# Task statement
With no line left out, restate the data word for word.

┌──

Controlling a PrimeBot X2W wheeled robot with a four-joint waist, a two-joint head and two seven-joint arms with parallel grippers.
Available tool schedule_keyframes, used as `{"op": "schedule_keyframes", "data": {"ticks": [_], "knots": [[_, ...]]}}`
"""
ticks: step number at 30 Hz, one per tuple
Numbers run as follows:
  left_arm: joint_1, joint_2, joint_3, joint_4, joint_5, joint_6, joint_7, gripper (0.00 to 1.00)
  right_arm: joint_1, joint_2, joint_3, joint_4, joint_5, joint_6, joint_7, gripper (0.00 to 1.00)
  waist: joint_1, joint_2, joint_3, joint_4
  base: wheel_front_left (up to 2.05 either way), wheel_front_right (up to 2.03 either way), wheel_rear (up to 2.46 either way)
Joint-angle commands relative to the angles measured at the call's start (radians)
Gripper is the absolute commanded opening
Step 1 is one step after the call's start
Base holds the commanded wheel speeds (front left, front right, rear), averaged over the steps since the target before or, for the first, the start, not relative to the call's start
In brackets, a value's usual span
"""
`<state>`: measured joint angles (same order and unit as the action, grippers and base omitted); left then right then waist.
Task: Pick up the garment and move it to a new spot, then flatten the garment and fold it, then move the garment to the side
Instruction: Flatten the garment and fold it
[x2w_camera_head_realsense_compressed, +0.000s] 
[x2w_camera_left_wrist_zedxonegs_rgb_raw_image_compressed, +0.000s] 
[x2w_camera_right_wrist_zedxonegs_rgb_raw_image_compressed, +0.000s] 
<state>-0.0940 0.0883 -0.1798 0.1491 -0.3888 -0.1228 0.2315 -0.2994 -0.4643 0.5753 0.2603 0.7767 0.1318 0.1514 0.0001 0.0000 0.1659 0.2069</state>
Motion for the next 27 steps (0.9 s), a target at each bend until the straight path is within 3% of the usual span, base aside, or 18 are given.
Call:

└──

# Task solution
Controlling a PrimeBot X2W wheeled robot with a four-joint waist, a two-joint head and two seven-joint arms with parallel grippers.
Available tool schedule_keyframes, used as `{"op": "schedule_keyframes", "data": {"ticks": [_], "knots": [[_, ...]]}}`
"""
ticks: step number at 30 Hz, one per tuple
Numbers run as follows:
  left_arm: joint_1, joint_2, joint_3, joint_4, joint_5, joint_6, joint_7, gripper (0.00 to 1.00)
  right_arm: joint_1, joint_2, joint_3, joint_4, joint_5, joint_6, joint_7, gripper (0.00 to 1.00)
  waist: joint_1, joint_2, joint_3, joint_4
  base: wheel_front_left (up to 2.05 either way), wheel_front_right (up to 2.03 either way), wheel_rear (up to 2.46 either way)
Joint-angle commands relative to the angles measured at the call's start (radians)
Gripper is the absolute commanded opening
Step 1 is one step after the call's start
Base holds the commanded wheel speeds (front left, front right, rear), averaged over the steps since the target before or, for the first, the start, not relative to the call's start
In brackets, a value's usual span
"""
`<state>`: measured joint angles (same order and unit as the action, grippers and base omitted); left then right then waist.
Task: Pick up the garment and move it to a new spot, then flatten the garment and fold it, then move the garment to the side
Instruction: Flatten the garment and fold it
[x2w_camera_head_realsense_compressed, +0.000s] 
[x2w_camera_left_wrist_zedxonegs_rgb_raw_image_compressed, +0.000s] 
[x2w_camera_right_wrist_zedxonegs_rgb_raw_image_compressed, +0.000s] 
<state>-0.0940 0.0883 -0.1798 0.1491 -0.3888 -0.1228 0.2315 -0.2994 -0.4643 0.5753 0.2603 0.7767 0.1318 0.1514 0.0001 0.0000 0.1659 0.2069</state>
Motion for the next 27 steps (0.9 s), a target at each bend until the straight path is within 3% of the usual span, base aside, or 18 are given.
Call:

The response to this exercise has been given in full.